Aesthetic Plastic Surgery
- Discipline: Plastic surgery
- Language: English
- Edited by: Bahman Guyuron

Publication details
- History: 1976–present
- Publisher: Springer Science+Business Media
- Frequency: Bimonthly
- Impact factor: 2.326 (2020)

Standard abbreviations
- ISO 4: Aesthet. Plast. Surg.
- NLM: Aesthetic Plast Surg

Indexing
- ISSN: 0364-216X (print) 1432-5241 (web)
- OCLC no.: 475053803

Links
- Journal homepage; Online access;

= Aesthetic Plastic Surgery =

 Aesthetic Plastic Surgery is a bimonthly peer-reviewed medical journal covering all aspects of aesthetic plastic surgery.

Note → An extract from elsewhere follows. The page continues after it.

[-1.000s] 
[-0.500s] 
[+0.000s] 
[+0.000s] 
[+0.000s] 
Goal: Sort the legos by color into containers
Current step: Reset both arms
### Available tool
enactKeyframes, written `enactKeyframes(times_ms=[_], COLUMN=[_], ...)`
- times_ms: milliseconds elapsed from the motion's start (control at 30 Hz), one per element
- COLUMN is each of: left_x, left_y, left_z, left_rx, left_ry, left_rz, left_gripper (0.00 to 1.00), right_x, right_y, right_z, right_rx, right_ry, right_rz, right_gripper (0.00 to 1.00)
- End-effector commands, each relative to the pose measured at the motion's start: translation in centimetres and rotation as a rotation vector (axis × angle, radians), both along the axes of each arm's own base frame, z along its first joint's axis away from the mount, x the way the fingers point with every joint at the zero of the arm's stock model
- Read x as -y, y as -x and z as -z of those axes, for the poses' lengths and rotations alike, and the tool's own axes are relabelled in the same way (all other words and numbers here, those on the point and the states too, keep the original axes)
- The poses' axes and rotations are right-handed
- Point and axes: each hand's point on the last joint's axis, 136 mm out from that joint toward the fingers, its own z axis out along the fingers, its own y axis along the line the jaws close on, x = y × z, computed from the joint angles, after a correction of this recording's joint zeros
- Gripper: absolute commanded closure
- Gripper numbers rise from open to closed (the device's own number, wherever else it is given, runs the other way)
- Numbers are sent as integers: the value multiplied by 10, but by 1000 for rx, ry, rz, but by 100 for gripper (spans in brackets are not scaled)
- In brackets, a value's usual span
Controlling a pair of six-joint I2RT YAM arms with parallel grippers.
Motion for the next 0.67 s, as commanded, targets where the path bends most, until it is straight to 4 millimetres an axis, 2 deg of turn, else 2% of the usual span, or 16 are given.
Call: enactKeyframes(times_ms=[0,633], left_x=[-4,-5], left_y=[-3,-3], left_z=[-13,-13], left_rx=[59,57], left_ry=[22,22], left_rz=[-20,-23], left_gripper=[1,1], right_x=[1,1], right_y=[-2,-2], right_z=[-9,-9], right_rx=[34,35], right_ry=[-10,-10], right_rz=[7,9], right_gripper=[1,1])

It was established in 1976 and is published by Springer Science+Business Media on behalf of the International Society of Aesthetic Plastic Surgery. It is the official journal of the European Association of Societies of Aesthetic Plastic Surgery and the Sociedade Brasileira de Cirurgia Plastica. The editor-in-chief is Bahman Guyuron

== Abstracting and indexing ==
The journal is abstracted and indexed in Science Citation Index Expanded, PubMed/MEDLINE, Scopus, EMBASE, Academic OneFile, Current Contents/Clinical Medicine, and INIS Atomindex. According to the Journal Citation Reports, the journal has a 2020 impact factor of 2.326.